Cache Memory speed up the system?

TuAtAu · Feb 14, 2012

Hi all, I am designing a processor core in for FPGA by using VHDL.

currently, I m doing pipelining and all instruction complete in 1 clock cycle (CC).

The core can support up to 100MHz CC speed.

Unfortunately, the flash that I planning to use to store Instructions/code can read fastest in 33ns, which is approximate 30MHz CC.
Since my core(100MHz) want to read instruction for each CC from the Flash(30MHz), the core have to keep waiting for the Flash.

So I decided to implement cache into my core, BUT the PROBLEM is:
cache read the memory also need 33ns, after go to cache then CORE read from cache again... it is seems like meaningless...
Or I dont know how to implement the cache to increase the overall system speed.

Anyone can give me any idea about to implement the cache in this situation?
Does cache able to help in this situation? :sad:

permute · Feb 14, 2012

cache is used when you have re-used data sections.

eg, a for loop. there might be 1000 instructions inside the loop, and the loop might run 10,000 times. with no cache, the instructions are loaded 10,000 times each. with caching, the instructions are read one time and (ideally) remain in cache memory.

However, if the cache size is less than 1000 instructions long, you will have cache misses and potentially lose all advantages of the cache.

the same goes for data -- if there are commonly used variables, but too many to fit into registers, a cache can be used. Ideally, things that make it into cache will have a high probability of being accessed multiple times before being ejected from cache.

joelby · Feb 14, 2012

If you're storing your program data in slow flash, then caching is a very good idea.

I can't understand the following sentence at all: "cache read the memory also need 33ns, after go to cache then CORE read from cache again... it is seems like meaningless". Can you rephrase that?

Ideally, a cache should work transparently. The first time you access memory that isn't cached (a miss), a whole page (of some arbitrary length) will be retrieved and copied somewhere to the BRAM cache. If your requirements are modest, you could just cache a single page at a time. If you want to be fancy, you could cache a number of different non-contiguous pages.

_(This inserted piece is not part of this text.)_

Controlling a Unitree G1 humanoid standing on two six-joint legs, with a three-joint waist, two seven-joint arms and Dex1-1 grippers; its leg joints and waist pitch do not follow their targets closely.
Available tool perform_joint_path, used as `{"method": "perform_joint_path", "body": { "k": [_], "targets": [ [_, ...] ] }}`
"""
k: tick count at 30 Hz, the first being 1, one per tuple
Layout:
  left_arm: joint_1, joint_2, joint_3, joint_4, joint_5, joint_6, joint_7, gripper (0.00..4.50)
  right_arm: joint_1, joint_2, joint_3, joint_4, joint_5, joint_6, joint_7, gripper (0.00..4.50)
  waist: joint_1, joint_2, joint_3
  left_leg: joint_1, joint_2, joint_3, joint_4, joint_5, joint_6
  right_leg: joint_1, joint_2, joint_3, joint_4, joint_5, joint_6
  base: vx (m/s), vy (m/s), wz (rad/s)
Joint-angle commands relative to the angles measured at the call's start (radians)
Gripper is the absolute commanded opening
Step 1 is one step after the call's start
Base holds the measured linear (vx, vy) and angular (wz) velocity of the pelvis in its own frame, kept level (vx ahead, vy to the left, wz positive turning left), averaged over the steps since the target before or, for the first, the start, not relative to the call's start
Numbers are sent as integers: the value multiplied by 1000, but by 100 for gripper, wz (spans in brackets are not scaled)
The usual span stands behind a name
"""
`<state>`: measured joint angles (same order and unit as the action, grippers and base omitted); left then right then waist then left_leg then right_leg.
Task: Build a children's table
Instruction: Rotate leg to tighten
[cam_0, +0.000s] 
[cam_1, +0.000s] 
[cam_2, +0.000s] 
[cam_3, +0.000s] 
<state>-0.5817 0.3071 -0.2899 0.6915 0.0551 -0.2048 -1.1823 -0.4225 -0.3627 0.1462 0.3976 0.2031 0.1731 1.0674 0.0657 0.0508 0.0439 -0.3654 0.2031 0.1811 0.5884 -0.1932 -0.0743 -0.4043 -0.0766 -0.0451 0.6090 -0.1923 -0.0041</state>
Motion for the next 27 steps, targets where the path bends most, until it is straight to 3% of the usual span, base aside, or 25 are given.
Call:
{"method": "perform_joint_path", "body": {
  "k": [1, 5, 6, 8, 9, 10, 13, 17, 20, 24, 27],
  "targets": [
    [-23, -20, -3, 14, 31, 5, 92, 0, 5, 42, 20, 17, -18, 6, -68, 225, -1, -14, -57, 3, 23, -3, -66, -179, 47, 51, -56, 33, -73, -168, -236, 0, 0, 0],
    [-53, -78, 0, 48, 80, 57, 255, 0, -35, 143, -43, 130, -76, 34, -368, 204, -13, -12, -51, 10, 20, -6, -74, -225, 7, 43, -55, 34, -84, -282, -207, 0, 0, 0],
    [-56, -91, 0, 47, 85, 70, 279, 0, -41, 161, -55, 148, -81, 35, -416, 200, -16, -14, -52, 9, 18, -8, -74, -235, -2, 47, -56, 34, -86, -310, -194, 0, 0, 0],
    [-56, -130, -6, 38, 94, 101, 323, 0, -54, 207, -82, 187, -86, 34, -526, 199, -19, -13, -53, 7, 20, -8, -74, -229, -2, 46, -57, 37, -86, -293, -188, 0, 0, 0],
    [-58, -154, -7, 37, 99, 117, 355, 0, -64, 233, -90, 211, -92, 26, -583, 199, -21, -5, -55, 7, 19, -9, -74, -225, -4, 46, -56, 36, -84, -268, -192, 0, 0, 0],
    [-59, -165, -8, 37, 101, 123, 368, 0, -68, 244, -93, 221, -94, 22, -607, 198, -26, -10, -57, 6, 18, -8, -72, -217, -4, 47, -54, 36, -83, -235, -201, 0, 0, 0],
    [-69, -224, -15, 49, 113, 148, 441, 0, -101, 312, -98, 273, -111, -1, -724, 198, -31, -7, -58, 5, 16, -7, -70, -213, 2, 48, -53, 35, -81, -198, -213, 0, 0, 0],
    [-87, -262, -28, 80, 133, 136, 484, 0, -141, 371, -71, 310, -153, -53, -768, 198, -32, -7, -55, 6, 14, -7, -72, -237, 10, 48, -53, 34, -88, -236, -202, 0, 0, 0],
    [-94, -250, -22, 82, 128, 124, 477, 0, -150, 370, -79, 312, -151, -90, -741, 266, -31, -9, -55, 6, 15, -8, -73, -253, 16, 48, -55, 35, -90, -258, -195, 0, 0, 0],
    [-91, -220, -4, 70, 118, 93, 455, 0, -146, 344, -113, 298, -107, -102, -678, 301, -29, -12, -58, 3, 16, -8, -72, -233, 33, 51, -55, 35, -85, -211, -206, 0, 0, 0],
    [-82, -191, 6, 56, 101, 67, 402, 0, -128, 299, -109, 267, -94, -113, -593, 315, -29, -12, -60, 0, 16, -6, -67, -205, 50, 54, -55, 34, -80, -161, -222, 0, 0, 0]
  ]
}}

For a working implementation, you could have a look at the aeMB2 soft processor, though the code is not at all well documented. There should be plenty of other references and books that deal with the topic, though. This page was one of the first Google hits I found.

TuAtAu · Feb 15, 2012

Thanks permute, u give me a big picture rather than theorically "cache speed up system".

joelby said:
If you're storing your program data in slow flash, then caching is a very good idea.

I can't understand the following sentence at all: "cache read the memory also need 33ns, after go to cache then CORE read from cache again... it is seems like meaningless". Can you rephrase that?

Ideally, a cache should work transparently. The first time you access memory that isn't cached (a miss), a whole page (of some arbitrary length) will be retrieved and copied somewhere to the BRAM cache. If your requirements are modest, you could just cache a single page at a time. If you want to be fancy, you could cache a number of different non-contiguous pages.

For a working implementation, you could have a look at the aeMB2 soft processor, though the code is not at all well documented. There should be plenty of other references and books that deal with the topic, though. This page was one of the first Google hits I found.

Hi joelby
further details of "cache read the memory also need 33ns, after go to cache then CORE read from cache again... it is seems like meaningless"

Cache need to read from Slow FlashMemory which is 30MHz(33ns) read each data. So my processor core run in 100MHz means that need to fetch an instructions each 10ns.

Let say FlashMEM -- 33ns ---> cache --0.xns --> Processor , if we din't implement cache, FlashMEM -- 33ns --> processor , is faster right? Since cache also need to read from FlashMEM before to processor, why not just ignore cache and direct read from FlashMEM to processor? (this is my meaningless's means)

Because, If i implement cache, also about 64~256Byte only. Due to the limitation on my FPGA... So looping as permute said, it seems like not enough cache memory for loop even 100 instructions. (4Bytes/instruction) Right?

So do cache is necessary here?
Besides using faster FlashMEM, any other method to make the system running in 100MHz? (30MHz is too slow ><)

permute · Feb 15, 2012

FPGA's do have block rams. you should have 32kbit rams, which is 1024 values. even if you need to use it as a manual cache -- where the code copies itself into a memory space of the block ram -- you should be somewhat ok. Otherwise, you might need another blockram to store the upper bits of the address of the accessed element, as well as if it is valid. as mentioned, you can also cache large "pages" at a time.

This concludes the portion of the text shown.